2008-07-26 Thread Scottie Arnett
Blair,
 
I do the same thing. Whenever we do an install we tell them before we do it
that we throttle ptp traffic. Wonder how this will play out as we are a
all-you-can eat buffet except that we fully disclose ptp trafficking and I
am wanting to change to a usage based model.

-Original Message-
From: [EMAIL PROTECTED] [mailto:[EMAIL PROTECTED] On
Behalf Of Blair Davis
Sent: Saturday, July 26, 2008 6:13 PM
To: WISPA General List
Subject: Re: [WISPA] More FCC News - Net Neutrality


This whole thing makes me wounder...

What about when it is spelled out to the user before they sign up?

I inform all users that we reserve the right to limit traffic, especially
peer to peer traffic.  I also tell them that we do not support or recommend
VoIP services.  They are welcome to try them, but our system was not
designed for them and we will not promise if or how well they will work on
our residential or light commercial circuits.

This is not hidden in a page of fine print.  It is spelled out, in person,
before the install is done.  Every user on my network was informed of this.


What will it mean to me?



we Forrest W. Christian wrote: 

I have said this over and over in various forums:   Throttling/shaping 

on a per-application basis is not a good idea.   Bandwidth caps and 

pay-per-bit are the correct way to handle bandwidth hogs.   The FCC 

doesn't care how you limit, as long as you apply it equally to all 

bandwidth types.  



I believe the FCC's position is simple:  If you are a internet provider, 

you have to carry all types of traffic indiscriminately.



The FCC is *not* going to prevent blockage of ports and other limiting 

for legitimate network management reasons.   Preventing the use of 

bandwidth hog applications to fix your broken price model and 

resulting inadequate network is not going to be considered a valid 

reason for blocking or limiting one service over another.

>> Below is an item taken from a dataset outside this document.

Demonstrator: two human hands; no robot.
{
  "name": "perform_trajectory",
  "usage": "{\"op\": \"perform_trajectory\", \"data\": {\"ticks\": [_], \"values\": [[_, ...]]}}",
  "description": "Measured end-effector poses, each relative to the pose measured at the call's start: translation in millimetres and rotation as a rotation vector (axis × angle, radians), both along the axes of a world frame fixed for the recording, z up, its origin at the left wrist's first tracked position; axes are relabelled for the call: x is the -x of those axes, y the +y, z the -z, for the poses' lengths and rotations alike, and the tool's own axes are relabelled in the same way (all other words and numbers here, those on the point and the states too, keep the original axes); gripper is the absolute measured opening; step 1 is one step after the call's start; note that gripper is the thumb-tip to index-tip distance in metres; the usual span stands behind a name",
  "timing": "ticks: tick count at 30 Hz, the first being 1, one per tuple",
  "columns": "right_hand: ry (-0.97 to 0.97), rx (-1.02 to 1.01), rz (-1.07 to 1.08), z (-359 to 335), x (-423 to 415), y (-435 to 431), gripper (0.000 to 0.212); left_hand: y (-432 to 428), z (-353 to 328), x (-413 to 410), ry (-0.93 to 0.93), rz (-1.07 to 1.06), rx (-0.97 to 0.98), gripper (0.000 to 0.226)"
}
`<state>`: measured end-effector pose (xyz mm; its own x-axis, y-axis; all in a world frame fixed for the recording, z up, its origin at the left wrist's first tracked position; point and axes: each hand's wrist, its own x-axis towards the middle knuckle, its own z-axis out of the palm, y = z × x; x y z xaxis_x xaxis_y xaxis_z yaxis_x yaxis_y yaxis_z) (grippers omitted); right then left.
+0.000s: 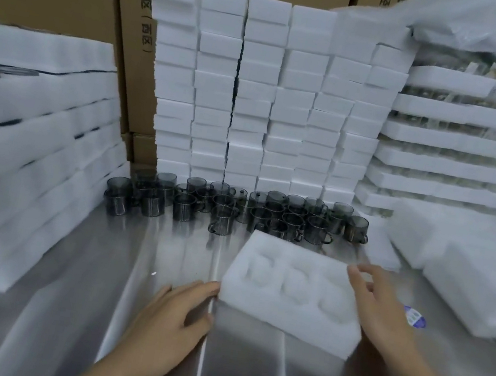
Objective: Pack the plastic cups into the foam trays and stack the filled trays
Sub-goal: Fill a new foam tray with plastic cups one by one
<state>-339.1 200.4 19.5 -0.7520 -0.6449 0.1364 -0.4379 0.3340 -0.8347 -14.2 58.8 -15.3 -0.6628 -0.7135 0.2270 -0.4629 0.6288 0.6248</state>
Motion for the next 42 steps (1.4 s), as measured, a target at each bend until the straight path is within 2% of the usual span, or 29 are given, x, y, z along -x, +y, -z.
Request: {"op": "perform_trajectory", "data": {"ticks": [2,3,5,7,10,12,14,15,17,20,23,26,29,32,34,36,42], "values": [[-0.241,0.125,-0.059,2.4,-3.3,-5.6,0.035,0.7,-4.4,1.0,0.156,-0.023,-0.129,0.024],[-0.281,0.152,-0.101,3.8,-5.2,-8.6,0.045,0.0,-5.8,1.3,0.222,-0.018,-0.184,0.013],[-0.261,0.15,-0.211,6.8,-12.2,-12.0,0.054,-4.3,-5.5,1.3,0.288,-0.073,-0.205,0.032],[-0.204,0.146,-0.266,9.9,-20.1,-13.2,0.059,-9.8,-3.9,-1.0,0.317,-0.148,-0.196,0.04],[-0.137,0.173,-0.229,13.4,-21.0,-11.5,0.071,-19.4,-2.4,-1.2,0.379,-0.223,-0.202,0.039],[-0.117,0.185,-0.254,14.4,-18.9,-12.5,0.07,-28.6,-3.6,0.9,0.375,-0.306,-0.168,0.034],[-0.18,0.207,-0.304,15.7,-16.2,-13.6,0.066,-43.1,-9.6,5.4,0.391,-0.386,-0.128,0.028],[-0.204,0.21,-0.329,16.4,-15.4,-14.2,0.066,-53.1,-12.9,6.4,0.358,-0.408,-0.063,0.024],[-0.198,0.188,-0.373,17.8,-13.5,-15.3,0.068,-77.5,-21.5,6.0,0.167,-0.425,0.138,0.019],[-0.151,0.156,-0.4,20.5,-11.7,-16.1,0.07,-119.3,-39.9,1.3,-0.103,-0.505,0.349,0.054],[-0.11,0.162,-0.402,19.8,-10.7,-16.3,0.078,-150.2,-57.1,3.4,-0.266,-0.588,0.36,0.067],[-0.077,0.183,-0.404,18.2,-11.7,-15.6,0.067,-170.1,-62.3,6.4,-0.393,-0.619,0.281,0.054],[-0.076,0.185,-0.395,17.1,-11.3,-17.0,0.051,-178.5,-61.0,6.8,-0.368,-0.647,0.362,0.035],[-0.077,0.178,-0.392,16.1,-12.2,-18.4,0.051,-176.2,-58.8,7.6,-0.332,-0.655,0.418,0.047],[-0.084,0.184,-0.392,17.0,-11.9,-18.1,0.05,-171.8,-54.5,7.6,-0.332,-0.622,0.361,0.06],[-0.078,0.184,-0.395,17.2,-11.3,-17.5,0.047,-165.6,-48.4,4.7,-0.332,-0.575,0.297,0.063],[-0.043,0.175,-0.381,17.4,-13.3,-13.9,0.05,-144.0,-31.3,-7.8,-0.065,-0.494,0.13,0.06]]}}
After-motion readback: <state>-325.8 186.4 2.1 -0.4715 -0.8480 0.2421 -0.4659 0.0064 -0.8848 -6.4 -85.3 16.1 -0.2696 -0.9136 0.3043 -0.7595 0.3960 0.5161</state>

Responding to a virus attack, or preventing spam or similar are valid 

reasons for performing at least temporary blocking.  But if your 

blocking gets in the way of a legitimate application, you need to be 

prepared to resolve any issues that come up.   All the FCC cares about 

is that the ISP's don't get to prevent a legitimate application from 

operating across their network.   A good example would be the widespread 

port 25 blocking which occurs.   It doesn't prevent legitimate mail from 

flowing (it is easy to configure around), but it does prevent spammers 

from using a network to spew mail out to the world.



-forrest



Larry Yunker wrote:

  

It looks like the FCC now has the votes necessary to sanction Comcast for

its P2P throttling.



 



http://arstechnica.com/news.ars/post/20080725-hammer-drops-at-last-fcc-oppos

es-comcast-p2p-throttling.html



 



It's set to be vote on officially next Friday.  This is a disturbing

decision if it implies that ISPs will no longer be allowed to control P2P

traffic flow originating from their own customers on their own networks.



 



Regards,



Larry Yunker



Network Consultant



[EMAIL PROTECTED]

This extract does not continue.